── Material to process
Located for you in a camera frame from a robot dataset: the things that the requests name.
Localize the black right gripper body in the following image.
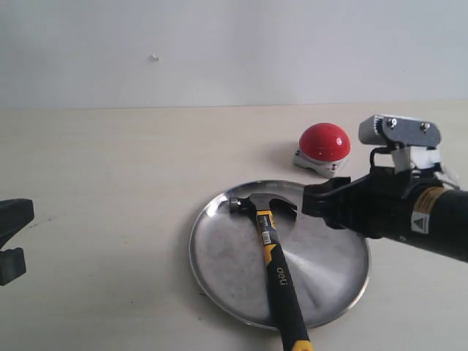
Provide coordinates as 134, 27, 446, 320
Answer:
323, 166, 424, 238

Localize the black yellow claw hammer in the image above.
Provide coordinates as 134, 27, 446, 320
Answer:
229, 193, 314, 350

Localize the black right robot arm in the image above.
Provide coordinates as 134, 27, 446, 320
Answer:
301, 167, 467, 262

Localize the red dome push button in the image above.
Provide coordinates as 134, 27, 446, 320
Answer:
293, 122, 351, 178

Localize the round steel plate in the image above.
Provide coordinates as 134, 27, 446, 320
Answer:
189, 180, 370, 329

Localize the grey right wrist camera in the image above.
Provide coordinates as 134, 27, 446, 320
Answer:
358, 115, 460, 189
────
** Aim of the task **
Check the entries above line by line and return each one containing the word "right".

** Response for this exercise **
Localize the black right gripper body in the following image.
Localize the black right robot arm in the image above.
Localize the grey right wrist camera in the image above.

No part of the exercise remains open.